Exercise directions:
Report, as a bare number, how many lines in the data contain "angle".

Dataset section:
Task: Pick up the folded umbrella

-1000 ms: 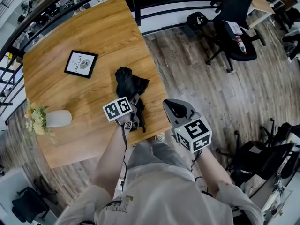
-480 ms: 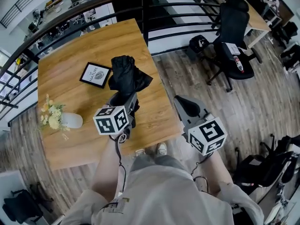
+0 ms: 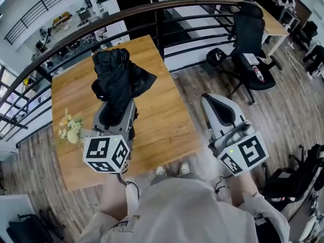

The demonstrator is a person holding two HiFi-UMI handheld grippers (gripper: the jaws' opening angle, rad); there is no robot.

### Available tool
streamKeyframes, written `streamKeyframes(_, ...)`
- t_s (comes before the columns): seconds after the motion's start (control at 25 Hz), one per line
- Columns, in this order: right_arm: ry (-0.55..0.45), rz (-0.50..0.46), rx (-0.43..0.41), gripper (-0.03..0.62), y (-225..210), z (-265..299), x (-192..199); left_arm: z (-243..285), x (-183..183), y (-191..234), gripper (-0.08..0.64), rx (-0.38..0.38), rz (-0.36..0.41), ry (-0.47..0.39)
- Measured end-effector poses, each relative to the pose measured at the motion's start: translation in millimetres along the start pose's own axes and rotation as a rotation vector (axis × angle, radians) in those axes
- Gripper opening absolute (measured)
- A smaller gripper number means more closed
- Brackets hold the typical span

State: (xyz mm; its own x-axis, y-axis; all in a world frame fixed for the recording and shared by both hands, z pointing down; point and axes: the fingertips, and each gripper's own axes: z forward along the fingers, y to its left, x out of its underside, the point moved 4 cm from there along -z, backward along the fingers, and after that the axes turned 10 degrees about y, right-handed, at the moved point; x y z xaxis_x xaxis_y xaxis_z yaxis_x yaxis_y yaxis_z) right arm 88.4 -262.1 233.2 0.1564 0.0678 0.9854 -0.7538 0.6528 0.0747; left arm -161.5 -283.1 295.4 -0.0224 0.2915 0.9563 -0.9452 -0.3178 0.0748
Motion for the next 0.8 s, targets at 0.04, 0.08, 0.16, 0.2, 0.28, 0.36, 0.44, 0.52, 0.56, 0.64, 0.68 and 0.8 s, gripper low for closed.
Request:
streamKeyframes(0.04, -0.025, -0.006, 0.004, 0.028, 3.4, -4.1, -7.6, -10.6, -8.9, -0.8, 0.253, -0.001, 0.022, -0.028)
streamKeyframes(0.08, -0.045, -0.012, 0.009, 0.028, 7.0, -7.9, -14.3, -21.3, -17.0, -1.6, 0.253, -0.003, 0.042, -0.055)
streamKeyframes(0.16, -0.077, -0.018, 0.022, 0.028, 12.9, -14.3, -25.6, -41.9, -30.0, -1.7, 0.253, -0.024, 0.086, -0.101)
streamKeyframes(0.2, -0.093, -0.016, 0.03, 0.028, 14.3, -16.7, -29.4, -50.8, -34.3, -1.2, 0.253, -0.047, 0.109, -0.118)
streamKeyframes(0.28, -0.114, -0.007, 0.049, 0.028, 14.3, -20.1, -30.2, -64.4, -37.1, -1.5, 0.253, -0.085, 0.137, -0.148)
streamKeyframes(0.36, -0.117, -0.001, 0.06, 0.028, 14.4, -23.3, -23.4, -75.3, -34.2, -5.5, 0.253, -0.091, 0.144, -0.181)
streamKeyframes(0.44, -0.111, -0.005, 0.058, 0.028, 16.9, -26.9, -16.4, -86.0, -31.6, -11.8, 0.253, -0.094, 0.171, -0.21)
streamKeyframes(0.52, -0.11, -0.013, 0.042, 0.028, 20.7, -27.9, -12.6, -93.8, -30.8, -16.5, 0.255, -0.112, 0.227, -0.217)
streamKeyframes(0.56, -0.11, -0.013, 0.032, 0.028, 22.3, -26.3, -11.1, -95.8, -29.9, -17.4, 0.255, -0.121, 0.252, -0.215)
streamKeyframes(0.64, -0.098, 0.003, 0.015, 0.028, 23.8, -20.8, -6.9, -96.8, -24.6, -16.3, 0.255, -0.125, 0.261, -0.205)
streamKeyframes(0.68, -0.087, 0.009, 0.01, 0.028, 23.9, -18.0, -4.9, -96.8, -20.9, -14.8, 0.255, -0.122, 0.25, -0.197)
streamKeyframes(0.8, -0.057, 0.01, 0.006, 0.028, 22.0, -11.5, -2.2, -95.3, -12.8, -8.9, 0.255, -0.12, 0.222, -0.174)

Reply to the task:
2